> **BRIEF**: Treat the line containing "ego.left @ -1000" as the first line of the answer and the last line of the data as its final line, reproducing every line between exactly.

> **ENTRIES SHOWN**:
• • •
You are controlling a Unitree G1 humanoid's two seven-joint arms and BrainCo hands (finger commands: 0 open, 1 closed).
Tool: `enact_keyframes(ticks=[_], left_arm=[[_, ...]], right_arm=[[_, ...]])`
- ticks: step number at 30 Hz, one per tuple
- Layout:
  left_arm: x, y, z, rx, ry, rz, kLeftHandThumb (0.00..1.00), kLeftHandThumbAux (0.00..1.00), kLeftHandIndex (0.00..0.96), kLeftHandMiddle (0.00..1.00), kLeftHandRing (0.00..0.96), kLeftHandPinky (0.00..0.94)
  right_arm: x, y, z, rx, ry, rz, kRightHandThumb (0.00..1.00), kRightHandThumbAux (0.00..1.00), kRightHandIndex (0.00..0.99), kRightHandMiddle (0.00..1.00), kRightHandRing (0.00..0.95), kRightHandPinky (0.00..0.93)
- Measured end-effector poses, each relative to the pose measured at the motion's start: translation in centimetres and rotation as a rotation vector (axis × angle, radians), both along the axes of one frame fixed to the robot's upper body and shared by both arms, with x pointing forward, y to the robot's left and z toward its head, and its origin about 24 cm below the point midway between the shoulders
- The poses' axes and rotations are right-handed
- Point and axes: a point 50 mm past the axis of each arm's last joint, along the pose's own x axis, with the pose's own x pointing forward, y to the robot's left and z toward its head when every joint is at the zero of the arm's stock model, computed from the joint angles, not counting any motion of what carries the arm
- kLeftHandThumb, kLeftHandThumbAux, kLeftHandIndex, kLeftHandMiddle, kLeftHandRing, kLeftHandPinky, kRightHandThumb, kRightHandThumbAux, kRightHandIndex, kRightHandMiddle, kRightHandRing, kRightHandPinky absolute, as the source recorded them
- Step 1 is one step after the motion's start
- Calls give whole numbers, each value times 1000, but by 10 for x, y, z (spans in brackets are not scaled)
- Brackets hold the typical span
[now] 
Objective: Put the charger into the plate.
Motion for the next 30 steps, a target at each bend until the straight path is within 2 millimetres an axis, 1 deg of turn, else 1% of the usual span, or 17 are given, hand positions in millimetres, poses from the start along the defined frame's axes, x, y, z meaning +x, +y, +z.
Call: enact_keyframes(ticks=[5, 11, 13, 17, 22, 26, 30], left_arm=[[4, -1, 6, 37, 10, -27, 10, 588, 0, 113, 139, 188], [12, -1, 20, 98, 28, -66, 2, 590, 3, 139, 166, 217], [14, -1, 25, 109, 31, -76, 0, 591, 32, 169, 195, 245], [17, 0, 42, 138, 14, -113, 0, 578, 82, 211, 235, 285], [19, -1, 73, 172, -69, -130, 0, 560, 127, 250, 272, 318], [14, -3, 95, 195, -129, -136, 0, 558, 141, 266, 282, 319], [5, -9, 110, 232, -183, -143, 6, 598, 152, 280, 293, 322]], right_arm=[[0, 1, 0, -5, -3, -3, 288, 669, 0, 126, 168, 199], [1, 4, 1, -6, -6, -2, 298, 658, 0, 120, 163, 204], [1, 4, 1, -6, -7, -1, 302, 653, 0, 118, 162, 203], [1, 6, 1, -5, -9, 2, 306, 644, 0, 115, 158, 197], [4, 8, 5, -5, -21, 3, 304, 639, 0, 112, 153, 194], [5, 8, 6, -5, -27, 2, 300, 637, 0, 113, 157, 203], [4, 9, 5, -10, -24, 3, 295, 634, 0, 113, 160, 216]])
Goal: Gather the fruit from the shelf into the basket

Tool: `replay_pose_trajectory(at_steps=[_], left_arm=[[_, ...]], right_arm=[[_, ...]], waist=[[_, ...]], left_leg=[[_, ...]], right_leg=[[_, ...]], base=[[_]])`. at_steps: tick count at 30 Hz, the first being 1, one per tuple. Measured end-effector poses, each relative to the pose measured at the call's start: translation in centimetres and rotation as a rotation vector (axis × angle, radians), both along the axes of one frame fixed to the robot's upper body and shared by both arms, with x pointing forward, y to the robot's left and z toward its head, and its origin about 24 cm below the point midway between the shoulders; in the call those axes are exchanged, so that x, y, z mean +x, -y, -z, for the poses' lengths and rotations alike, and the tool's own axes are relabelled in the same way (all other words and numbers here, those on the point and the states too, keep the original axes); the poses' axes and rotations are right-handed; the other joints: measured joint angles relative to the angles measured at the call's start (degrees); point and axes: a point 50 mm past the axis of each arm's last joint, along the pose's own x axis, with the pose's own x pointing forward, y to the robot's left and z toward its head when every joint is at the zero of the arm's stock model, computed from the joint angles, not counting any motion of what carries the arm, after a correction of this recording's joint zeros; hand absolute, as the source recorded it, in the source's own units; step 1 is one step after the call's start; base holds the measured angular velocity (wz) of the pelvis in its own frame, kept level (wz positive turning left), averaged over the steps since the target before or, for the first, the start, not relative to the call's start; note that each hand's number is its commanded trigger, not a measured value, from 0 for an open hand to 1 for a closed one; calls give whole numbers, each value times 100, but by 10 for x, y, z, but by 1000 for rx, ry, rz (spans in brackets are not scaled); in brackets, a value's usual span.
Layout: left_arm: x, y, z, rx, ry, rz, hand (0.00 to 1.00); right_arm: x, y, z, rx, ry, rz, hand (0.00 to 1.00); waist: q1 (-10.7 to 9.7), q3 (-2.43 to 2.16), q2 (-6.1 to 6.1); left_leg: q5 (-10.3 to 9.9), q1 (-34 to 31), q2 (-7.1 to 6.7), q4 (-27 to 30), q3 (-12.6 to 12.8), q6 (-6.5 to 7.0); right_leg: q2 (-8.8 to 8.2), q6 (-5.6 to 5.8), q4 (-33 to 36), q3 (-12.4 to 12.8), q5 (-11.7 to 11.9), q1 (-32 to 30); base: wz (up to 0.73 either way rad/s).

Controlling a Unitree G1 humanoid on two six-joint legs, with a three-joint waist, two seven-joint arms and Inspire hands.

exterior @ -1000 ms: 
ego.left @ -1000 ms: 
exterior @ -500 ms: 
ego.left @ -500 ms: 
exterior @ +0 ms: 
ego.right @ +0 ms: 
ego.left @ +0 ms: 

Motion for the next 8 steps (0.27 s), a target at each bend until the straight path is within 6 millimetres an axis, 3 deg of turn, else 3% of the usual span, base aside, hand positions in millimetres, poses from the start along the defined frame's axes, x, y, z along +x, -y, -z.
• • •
> **EXERCISE ANSWER**:
ego.left @ -1000 ms: 
exterior @ -500 ms: 
ego.left @ -500 ms: 
exterior @ +0 ms: 
ego.right @ +0 ms: 
ego.left @ +0 ms: 

Motion for the next 8 steps (0.27 s), a target at each bend until the straight path is within 6 millimetres an axis, 3 deg of turn, else 3% of the usual span, base aside, hand positions in millimetres, poses from the start along the defined frame's axes, x, y, z along +x, -y, -z.

No more output is required.